In various embodiments, methods and a system for hybrid large join query optimization are presented. According to an embodiment, a method for optimizing a hybrid large join query is provided.
Specifically, all set permutations for join operations appearing in a query are identified. Next, a first optimal order for processing the join operations is determined. Then, a genetic algorithm is processed using the first optimal order and the set of permutations. A second optimal order for processing the join operations is received as output from the genetic algorithm.
It is to be noted that the techniques presented herein are implemented as executable instructions that are programmed in memory or non-transitory computer-readable storage media (or medium) for execution on one or more processing devices, each processing device having one or more processors, and each processor specifically configured to execute the executable instructions.
The techniques and system herein propose a new and novel approach to addressing the JQO problems.
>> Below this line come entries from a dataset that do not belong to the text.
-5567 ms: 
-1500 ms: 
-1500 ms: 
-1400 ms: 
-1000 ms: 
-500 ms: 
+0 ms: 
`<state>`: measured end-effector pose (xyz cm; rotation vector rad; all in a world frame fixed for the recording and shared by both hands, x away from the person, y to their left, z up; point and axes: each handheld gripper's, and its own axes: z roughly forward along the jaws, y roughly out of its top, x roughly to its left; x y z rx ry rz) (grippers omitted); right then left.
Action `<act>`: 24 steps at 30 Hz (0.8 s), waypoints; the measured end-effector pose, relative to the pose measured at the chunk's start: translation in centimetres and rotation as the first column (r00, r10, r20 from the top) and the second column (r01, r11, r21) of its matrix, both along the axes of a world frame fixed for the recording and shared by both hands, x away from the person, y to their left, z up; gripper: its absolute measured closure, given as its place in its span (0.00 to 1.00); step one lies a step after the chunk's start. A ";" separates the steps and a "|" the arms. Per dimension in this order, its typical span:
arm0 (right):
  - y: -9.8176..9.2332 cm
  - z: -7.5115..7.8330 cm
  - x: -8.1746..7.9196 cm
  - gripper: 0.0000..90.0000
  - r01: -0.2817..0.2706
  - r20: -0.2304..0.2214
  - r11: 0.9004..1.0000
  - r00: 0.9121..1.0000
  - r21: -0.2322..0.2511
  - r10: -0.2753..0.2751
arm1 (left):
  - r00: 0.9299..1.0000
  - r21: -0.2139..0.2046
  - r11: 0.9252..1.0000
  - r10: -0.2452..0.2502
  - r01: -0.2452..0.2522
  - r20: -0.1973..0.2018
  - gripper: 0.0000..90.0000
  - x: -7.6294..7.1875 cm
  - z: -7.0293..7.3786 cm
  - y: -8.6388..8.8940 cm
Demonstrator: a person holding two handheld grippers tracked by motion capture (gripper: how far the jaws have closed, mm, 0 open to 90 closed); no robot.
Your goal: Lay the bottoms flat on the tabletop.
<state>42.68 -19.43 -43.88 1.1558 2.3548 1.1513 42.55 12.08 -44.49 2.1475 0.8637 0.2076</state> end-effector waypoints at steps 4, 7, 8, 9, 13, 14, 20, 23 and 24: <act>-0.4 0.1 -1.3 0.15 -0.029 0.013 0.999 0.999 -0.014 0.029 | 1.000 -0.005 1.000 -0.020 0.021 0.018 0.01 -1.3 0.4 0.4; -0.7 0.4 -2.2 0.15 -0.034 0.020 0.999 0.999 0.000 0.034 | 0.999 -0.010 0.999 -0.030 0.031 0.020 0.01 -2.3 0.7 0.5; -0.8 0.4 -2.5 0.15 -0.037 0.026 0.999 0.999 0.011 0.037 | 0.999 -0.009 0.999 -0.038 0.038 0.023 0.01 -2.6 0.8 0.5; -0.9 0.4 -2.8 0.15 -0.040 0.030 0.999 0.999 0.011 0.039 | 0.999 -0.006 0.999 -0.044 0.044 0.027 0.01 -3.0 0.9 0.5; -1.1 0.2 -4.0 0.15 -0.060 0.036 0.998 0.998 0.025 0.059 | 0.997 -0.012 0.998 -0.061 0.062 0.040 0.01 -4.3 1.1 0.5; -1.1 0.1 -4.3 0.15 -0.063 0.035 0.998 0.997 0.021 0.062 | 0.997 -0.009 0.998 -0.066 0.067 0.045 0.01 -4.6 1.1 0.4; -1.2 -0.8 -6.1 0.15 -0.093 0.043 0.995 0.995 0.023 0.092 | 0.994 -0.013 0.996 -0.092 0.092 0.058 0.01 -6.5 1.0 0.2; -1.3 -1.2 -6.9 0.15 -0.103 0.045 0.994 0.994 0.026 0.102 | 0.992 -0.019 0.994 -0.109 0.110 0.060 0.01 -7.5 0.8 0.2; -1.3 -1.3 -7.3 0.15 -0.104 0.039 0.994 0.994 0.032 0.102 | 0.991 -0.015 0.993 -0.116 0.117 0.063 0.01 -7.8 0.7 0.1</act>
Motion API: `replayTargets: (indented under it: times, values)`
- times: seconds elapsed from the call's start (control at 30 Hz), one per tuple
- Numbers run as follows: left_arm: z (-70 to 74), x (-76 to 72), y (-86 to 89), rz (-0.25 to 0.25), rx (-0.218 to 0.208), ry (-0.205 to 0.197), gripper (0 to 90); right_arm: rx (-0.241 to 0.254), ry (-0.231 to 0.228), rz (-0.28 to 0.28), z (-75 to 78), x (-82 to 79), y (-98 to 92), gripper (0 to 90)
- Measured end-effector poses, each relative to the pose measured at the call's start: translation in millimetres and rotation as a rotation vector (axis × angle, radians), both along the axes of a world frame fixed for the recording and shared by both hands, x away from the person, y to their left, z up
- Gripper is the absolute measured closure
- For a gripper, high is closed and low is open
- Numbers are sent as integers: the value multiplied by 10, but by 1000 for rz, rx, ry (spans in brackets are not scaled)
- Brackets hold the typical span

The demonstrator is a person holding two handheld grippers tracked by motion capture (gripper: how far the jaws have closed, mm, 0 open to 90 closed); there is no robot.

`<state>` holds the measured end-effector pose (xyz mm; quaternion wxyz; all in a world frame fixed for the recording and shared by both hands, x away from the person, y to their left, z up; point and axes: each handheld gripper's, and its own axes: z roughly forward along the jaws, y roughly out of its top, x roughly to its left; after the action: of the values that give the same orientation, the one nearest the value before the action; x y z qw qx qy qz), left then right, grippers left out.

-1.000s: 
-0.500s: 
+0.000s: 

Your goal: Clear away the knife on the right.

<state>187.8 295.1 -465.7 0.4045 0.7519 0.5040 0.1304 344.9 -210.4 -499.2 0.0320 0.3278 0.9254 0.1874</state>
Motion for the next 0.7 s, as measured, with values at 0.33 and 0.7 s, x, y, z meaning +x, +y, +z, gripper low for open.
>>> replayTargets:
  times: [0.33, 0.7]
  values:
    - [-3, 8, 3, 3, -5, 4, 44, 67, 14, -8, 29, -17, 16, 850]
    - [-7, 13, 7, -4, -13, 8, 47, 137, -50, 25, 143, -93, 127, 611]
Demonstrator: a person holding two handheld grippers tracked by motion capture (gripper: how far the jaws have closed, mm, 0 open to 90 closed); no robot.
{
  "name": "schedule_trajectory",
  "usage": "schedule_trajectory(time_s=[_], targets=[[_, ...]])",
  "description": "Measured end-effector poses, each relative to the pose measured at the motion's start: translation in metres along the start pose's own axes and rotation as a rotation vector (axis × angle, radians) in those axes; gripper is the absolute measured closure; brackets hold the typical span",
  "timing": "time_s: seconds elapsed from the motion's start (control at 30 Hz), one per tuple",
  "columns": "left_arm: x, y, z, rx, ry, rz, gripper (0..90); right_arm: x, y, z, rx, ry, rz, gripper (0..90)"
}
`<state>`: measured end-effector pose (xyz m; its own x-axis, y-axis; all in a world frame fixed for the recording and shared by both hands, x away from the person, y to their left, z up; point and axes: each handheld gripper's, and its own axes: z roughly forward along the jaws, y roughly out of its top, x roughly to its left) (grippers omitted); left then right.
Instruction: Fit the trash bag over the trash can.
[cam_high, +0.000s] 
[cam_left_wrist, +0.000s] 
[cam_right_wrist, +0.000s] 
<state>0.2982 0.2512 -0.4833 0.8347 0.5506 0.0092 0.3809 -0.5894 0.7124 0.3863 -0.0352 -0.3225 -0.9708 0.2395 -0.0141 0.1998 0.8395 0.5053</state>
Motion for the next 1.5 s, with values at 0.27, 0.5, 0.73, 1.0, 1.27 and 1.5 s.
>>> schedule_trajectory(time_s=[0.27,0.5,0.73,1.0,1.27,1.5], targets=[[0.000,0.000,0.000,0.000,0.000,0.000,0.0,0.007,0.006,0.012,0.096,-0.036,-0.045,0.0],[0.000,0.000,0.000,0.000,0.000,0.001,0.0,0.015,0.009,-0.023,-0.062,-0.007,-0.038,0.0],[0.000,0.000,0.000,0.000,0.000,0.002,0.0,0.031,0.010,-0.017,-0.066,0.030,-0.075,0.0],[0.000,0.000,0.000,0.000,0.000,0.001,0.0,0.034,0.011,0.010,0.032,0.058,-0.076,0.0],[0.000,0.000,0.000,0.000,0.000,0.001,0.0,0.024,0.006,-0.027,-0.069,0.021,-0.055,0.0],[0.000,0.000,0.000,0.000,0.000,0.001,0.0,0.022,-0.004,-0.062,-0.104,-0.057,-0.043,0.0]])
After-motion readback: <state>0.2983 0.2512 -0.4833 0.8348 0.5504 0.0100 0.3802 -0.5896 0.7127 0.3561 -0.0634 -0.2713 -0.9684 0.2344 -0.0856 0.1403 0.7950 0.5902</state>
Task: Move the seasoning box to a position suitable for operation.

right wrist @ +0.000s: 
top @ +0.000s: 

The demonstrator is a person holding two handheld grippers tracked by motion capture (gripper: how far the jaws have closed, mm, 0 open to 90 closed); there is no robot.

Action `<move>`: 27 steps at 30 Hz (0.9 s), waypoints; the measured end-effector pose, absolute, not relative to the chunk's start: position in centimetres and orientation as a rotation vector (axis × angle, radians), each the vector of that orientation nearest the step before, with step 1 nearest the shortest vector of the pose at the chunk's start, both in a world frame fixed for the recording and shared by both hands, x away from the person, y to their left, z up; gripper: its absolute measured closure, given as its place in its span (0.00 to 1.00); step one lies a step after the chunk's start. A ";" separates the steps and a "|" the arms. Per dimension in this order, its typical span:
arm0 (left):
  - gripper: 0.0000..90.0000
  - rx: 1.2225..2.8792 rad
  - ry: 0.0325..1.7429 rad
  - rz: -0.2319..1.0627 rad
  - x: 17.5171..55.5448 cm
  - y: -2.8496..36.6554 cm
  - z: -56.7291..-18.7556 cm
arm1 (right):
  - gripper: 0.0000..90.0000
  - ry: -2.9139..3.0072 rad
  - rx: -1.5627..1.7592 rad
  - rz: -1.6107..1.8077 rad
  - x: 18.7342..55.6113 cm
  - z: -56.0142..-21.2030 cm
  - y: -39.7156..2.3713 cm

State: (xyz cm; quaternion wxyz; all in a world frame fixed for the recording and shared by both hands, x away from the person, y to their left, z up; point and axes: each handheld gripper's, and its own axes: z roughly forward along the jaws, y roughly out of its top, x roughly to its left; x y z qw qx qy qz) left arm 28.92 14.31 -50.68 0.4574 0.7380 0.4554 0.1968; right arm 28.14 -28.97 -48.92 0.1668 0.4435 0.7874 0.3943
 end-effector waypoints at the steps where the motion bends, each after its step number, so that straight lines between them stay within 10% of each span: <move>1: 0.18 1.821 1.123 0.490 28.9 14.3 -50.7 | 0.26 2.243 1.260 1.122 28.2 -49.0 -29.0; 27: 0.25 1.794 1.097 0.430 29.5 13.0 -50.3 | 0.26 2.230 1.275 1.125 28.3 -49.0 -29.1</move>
This is achieved by using a hybrid approach as an option for the query optimization problem. The first phase executes a kLA algorithm (k<5) whose best join order is used by a genetic algorithm as an individual of an initialized population. The proposed solution is guaranteed to be at least as good as kLA while provides some sort of randomness to avoid local optimization. Experimental results show that the proposed approach balances well the trade-off between plan quality and plan generation time.
To find the best join order, a query optimization uses a recursive greedy algorithm, namely k-look-ahead (kLA). First, kLA generates all possible k-set (i.e., each set includes k binary joins) from the relation set. Then, the best cost of each individual k-set is evaluated using an exhaustive search; the first binary join of the less costly k-set is committed and the two source relations of the binary join are replaced by the resulting join relation. kLA loops through the process until only one relation remains.
Three fundamental approaches to Large JQO (LJQO) include heuristic, randomized and genetic algorithms. The genetic algorithm (GA) is a heuristic optimization method, which operates through randomized search. Genetic algorithms have been shown to generate high quality solutions within reasonable amount of time.
The GA is very similar to biological evolution in is search for good problem solutions. The basic idea is to start with a random population and generate offspring by random crossover and mutation. The “fittest” members of the population (according to the cost function) survive the subsequent selection; the next generation is based on these. The algorithm has a termination condition (e.g., there is no further improvement or after a predetermined number of generations). The fittest member of the last population is the solution. The interpretation of JQO problem as a GA problem is as follows:
Each circle in the diagram represents a relation. An order of selecting edges represents a solution.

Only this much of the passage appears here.